Während andere Vereine, wie etwa der Traditionsklub Leeds United, immer tiefer in die roten Zahlen rutschen, gilt Manchester United mehr denn je als ein Investment. Vor allem der lukrative Werbevertrag mit dem US-Sportartikelhersteller Nike spielt dabei eine wichtige Rolle. Der Deal bringt in 13 Jahren fast 500 Millionen Euro in die Vereinskasse. ManU habe zudem weltweit einen hervorragenden Markennamen, der sich bei 54 Millionen Fans noch besser vermarkten lasse, glauben Branchenexperten. Zudem hat der Klub seine TV-Rechte gut verkauft und mit dem Spielerhandel viel verdient.

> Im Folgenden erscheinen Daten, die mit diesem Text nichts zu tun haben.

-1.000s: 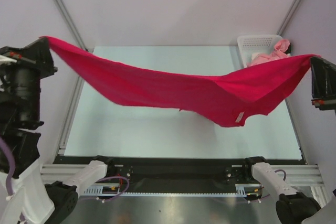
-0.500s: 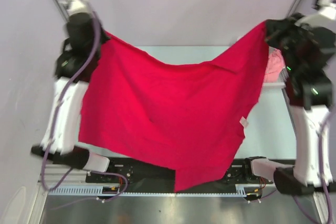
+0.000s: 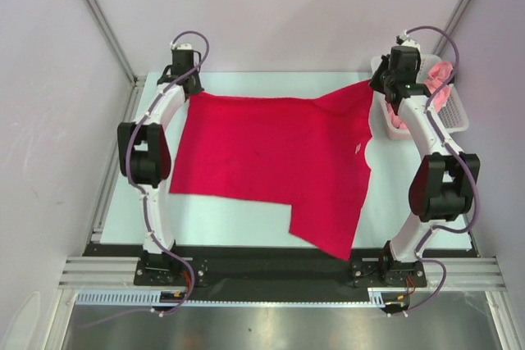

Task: Fold and stack the t-shirts
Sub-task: Flatten the tshirt out, then fold the tshirt

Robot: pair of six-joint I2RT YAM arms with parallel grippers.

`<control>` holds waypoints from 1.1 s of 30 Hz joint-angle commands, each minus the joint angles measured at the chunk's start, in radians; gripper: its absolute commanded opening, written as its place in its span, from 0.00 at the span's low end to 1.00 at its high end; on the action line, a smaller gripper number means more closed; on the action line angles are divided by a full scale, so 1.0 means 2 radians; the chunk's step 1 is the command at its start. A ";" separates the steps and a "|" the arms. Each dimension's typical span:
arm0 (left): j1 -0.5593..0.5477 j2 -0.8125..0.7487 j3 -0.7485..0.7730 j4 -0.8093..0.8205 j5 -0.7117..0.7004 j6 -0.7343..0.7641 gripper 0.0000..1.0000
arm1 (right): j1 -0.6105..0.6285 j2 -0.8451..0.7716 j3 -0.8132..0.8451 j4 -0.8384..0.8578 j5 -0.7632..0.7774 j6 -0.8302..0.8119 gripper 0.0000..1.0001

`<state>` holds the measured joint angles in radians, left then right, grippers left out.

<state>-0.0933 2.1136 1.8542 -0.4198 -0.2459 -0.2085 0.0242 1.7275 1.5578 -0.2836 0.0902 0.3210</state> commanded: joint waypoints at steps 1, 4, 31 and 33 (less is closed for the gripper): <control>0.014 0.032 0.047 0.071 0.081 -0.005 0.00 | -0.008 0.005 0.028 0.056 -0.007 0.010 0.00; 0.017 0.051 0.051 0.080 0.086 -0.015 0.00 | -0.024 0.016 0.036 0.038 -0.031 0.028 0.00; 0.044 0.030 0.026 -0.016 0.159 -0.014 0.00 | -0.067 -0.076 -0.092 -0.097 -0.119 0.093 0.00; 0.044 0.026 0.022 -0.016 0.156 -0.015 0.00 | -0.067 -0.078 -0.097 -0.101 -0.123 0.096 0.00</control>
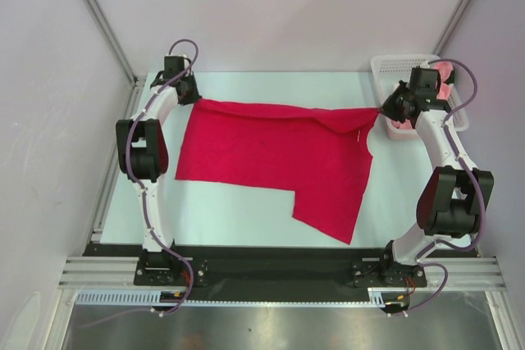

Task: Fold and stack the t-shirts
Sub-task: Fold the tshirt

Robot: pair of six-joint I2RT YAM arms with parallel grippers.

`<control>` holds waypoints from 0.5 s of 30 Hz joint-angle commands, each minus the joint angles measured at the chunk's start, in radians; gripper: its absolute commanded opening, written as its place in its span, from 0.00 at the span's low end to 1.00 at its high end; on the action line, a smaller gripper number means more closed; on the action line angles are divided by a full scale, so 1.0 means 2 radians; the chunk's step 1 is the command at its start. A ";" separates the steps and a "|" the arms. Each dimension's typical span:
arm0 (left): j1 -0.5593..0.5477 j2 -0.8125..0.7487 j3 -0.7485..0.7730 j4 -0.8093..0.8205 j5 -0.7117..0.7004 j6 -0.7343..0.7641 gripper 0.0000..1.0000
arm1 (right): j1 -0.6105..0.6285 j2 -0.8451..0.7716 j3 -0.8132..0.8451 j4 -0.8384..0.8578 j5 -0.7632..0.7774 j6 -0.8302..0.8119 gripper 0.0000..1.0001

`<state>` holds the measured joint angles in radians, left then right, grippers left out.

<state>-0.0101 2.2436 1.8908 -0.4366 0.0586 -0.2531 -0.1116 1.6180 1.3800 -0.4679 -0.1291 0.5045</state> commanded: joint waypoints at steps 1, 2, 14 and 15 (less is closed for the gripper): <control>0.003 -0.040 0.000 -0.007 0.004 0.007 0.00 | 0.001 -0.025 -0.014 -0.011 -0.015 0.004 0.00; 0.003 -0.040 -0.001 -0.011 0.001 0.006 0.00 | 0.001 -0.027 -0.018 -0.011 -0.017 0.004 0.00; 0.004 -0.035 -0.010 -0.033 -0.012 0.023 0.00 | 0.000 -0.030 -0.052 -0.027 -0.009 -0.010 0.00; 0.004 -0.037 -0.014 -0.034 -0.014 0.022 0.00 | 0.000 -0.028 -0.054 -0.027 -0.008 -0.010 0.00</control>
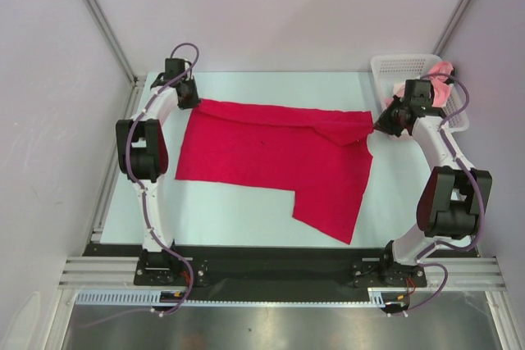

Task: Fold and stack the t-shirts
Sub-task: Fold the tshirt

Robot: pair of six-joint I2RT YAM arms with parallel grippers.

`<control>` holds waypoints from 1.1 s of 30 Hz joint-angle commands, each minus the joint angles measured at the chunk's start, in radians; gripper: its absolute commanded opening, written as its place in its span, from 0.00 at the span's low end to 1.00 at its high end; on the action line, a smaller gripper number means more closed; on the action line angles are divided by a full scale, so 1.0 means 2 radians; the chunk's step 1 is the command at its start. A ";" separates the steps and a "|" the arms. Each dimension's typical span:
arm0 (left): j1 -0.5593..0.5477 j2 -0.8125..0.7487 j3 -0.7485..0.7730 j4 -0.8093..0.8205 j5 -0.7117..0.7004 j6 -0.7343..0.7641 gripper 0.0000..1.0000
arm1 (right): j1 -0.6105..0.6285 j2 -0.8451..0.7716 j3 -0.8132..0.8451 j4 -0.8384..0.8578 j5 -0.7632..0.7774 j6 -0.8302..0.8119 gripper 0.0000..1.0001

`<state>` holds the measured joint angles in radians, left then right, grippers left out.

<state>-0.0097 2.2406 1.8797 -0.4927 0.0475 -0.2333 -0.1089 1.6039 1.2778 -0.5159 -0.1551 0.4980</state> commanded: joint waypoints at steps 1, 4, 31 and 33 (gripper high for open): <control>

Die Mafia mit den Schlapphüten

Auch am heutigen Dienstag wird erwartet, dass der Fußballverein mit seinen Halbjahreszahlen die Börse erfreut. Der Klub sei gut geführt und gut finanziert, lobt ein Analyst. Für die ersten sechs Monate wird (ohne Spielerhandel) mit einem Vorsteuergewinn von 42,5 Millionen Pfund gerechnet. Zum Vergleich: Bei Leeds stieg im ersten Halbjahr der Verlust von 17,2 auf 25,5 Millionen Pfund. Präsident Peter Risdale trat daraufhin am Montag zurück.

Obwohl die Zahlen bei United ganz anders ausfallen, droht dort der Vereinsspitze ebenfalls der Rausschmiss. Es geht um die Macht in Manchester. Der Vorstand war alarmiert, als vor kurzem klar wurde, dass die irischen Rennbahn-Milliardäre JP McManus und John Magnier hinter den Kulissen zum größten Einzelaktionär geworden sind. Sie haben seit Jahresbeginn über die Investmentfirma Cubic Expression ihren Anteil an Manchester United auf 10,4 Prozent erhöht. Im ManU-Management geht nun die Angst um vor den beiden irischen „Rennpferdebesitzern, die keine Ahnung haben wie man einen Fußballverein führt“. Die Nervosität ist berechtigt: McManus und „The Boss“ Magnier sind Mitglieder der so genannten Coolmore-Mafia (mit einem Hang zu schwarzen Schlapphüten) und gelten als so reich, dass der momentane ManU-Börsenwert von 350 Millionen Pfund für sie problemlos zu bezahlen ist. Bereits im vergangenen Jahr soll das Duo eine feindliche Übernahme von ManU geplant haben. Besonders pikant ist, dass die beiden bekennenden United-Fans aus Irland beste Freunde von ManU-Trainer Alex Ferguson sind.

Immer wieder taucht auch der Name Dermot Desmond auf, der dritte Millionär aus Irland. Der Mann, der nicht nur den Londoner City-Airport besitzt, sondern auch 21,5 Prozent am Fußballklub Celtic Glasgow, träumt angeblich davon, die schottische und englische Liga zu vereinen. Mit der Macht bei ManU hätte er für diese Fußball-Revolution den wichtigsten Klub der Insel hinter sich.